India's smaller cities are experiencing a jobs revolution that's outpacing the country's largest metros, with some markets seeing hiring growth as high as 56% following new labor reforms.
The surge comes from recruitment platform WorkIndia, which tracked job postings before and after India implemented its new labor code framework. Overall job listings rose 8.4%, defying predictions that stricter compliance rules would slow hiring.
Kolhapur led the charge with job postings up 56.3%, while Udaipur saw a 55.3% increase. Goa, Vijayawada, Kochi, Coimbatore, and Raipur all recorded double-digit growth as companies expanded beyond traditional metro hubs.
Together, tier III and IV cities are growing at rates between 12% and 15%, signaling a major shift in where formal employment opportunities are emerging. These semi-urban regions are attracting businesses looking to tap new talent pools while managing operational costs.
Major cities still posted solid gains, with tier I markets growing 6.6% overall. Ahmedabad led metros with 19.2% growth, followed by Pune at 13.2%, Mumbai at 8.8%, and Kolkata at 8.9%.

The reforms also changed where people work. Office-based job listings increased 8.7%, while remote work postings fell 10.4% as companies shifted toward structured workplaces that make regulatory compliance easier to track.
The Bright Side
Women are seeing the biggest gains from these changes. Job postings targeting women rose 10%, compared to 6.3% for men, marking one of the widest hiring gaps in recent years and pointing to improving workplace inclusivity.
Salaries remained stable during the transition, suggesting companies are absorbing compliance costs without cutting wages. Experts view this as a positive sign that businesses are prioritizing operational adjustments over cost-cutting measures that would hurt workers.
WorkIndia CEO Nilesh Dungarwal pushed back against reform skeptics. "The narrative that Labour Codes would kill jobs was always backwards," he said. "What kills jobs is informality, lack of structure, protection, and scalability."

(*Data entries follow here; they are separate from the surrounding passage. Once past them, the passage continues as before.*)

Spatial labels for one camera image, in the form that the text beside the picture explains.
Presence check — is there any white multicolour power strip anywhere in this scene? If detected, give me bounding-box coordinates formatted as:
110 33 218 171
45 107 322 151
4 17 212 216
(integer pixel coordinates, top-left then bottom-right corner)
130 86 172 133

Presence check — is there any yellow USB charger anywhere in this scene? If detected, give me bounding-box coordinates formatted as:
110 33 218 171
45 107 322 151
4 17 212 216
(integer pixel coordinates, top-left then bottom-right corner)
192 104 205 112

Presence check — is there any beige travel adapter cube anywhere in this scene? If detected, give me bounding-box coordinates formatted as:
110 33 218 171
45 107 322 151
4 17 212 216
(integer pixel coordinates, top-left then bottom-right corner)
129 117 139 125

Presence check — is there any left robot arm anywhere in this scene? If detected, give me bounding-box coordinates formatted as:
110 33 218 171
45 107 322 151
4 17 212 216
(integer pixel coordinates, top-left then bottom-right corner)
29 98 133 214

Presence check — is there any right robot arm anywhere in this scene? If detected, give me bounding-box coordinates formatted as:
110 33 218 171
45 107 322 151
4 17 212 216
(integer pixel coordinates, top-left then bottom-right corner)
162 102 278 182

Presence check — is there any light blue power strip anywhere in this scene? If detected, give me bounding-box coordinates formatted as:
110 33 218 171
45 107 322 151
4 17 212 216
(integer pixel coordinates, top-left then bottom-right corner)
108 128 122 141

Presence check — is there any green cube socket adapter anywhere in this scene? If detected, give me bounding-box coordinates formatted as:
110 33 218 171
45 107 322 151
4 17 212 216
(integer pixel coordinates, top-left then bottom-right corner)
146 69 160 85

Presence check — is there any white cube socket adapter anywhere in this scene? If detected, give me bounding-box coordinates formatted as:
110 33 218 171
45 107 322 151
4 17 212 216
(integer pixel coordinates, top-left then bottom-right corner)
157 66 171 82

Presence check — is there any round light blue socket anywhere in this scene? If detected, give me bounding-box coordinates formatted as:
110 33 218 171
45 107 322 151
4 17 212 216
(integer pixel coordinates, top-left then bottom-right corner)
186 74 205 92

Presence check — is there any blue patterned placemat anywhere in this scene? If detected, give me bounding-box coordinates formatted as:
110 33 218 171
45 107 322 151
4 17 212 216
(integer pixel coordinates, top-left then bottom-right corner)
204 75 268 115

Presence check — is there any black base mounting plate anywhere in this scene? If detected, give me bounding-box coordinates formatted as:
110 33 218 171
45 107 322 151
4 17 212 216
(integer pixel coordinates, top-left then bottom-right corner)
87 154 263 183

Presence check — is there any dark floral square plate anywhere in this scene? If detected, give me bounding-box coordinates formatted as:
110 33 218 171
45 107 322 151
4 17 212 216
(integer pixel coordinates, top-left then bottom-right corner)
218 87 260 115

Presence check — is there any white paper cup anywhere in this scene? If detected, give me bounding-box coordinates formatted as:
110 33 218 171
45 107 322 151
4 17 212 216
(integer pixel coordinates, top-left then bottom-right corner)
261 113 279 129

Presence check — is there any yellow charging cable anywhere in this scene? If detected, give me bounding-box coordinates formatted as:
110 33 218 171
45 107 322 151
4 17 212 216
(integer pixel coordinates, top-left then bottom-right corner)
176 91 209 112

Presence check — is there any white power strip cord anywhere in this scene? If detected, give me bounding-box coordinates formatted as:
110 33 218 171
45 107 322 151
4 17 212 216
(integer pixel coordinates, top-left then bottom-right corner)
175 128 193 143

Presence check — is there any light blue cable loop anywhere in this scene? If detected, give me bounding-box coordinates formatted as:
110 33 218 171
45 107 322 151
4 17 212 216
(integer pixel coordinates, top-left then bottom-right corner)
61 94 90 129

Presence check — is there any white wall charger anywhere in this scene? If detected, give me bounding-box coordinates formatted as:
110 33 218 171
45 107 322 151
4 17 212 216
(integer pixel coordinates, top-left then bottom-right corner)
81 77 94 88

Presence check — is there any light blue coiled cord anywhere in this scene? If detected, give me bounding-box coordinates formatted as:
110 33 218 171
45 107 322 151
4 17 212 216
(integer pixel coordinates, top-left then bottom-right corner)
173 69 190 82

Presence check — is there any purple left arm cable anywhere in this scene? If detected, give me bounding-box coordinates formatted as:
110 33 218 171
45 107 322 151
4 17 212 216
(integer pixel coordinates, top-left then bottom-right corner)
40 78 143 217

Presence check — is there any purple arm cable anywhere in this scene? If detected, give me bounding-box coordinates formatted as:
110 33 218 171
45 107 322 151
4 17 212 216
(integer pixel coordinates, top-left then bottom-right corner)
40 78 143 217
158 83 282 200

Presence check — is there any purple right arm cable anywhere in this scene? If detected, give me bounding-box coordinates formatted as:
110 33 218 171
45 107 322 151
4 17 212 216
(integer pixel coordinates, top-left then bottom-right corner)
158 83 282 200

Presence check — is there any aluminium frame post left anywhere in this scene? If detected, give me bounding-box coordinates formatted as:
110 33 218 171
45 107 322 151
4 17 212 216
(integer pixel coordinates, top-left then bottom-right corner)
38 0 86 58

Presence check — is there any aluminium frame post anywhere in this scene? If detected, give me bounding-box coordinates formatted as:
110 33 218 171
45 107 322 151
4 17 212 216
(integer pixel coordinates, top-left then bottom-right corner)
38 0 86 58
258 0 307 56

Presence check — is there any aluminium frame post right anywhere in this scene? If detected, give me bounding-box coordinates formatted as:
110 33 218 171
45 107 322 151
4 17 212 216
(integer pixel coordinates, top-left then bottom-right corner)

The data covers periods before and after the reforms took effect, comparing October through mid-November 2025 with late November through January 2026. The findings suggest that formal employment structures are actually creating more opportunities, not fewer.
Small-city workers now have access to jobs with better protections and clearer workplace standards, while companies gain the ability to scale operations with confidence in their compliance frameworks.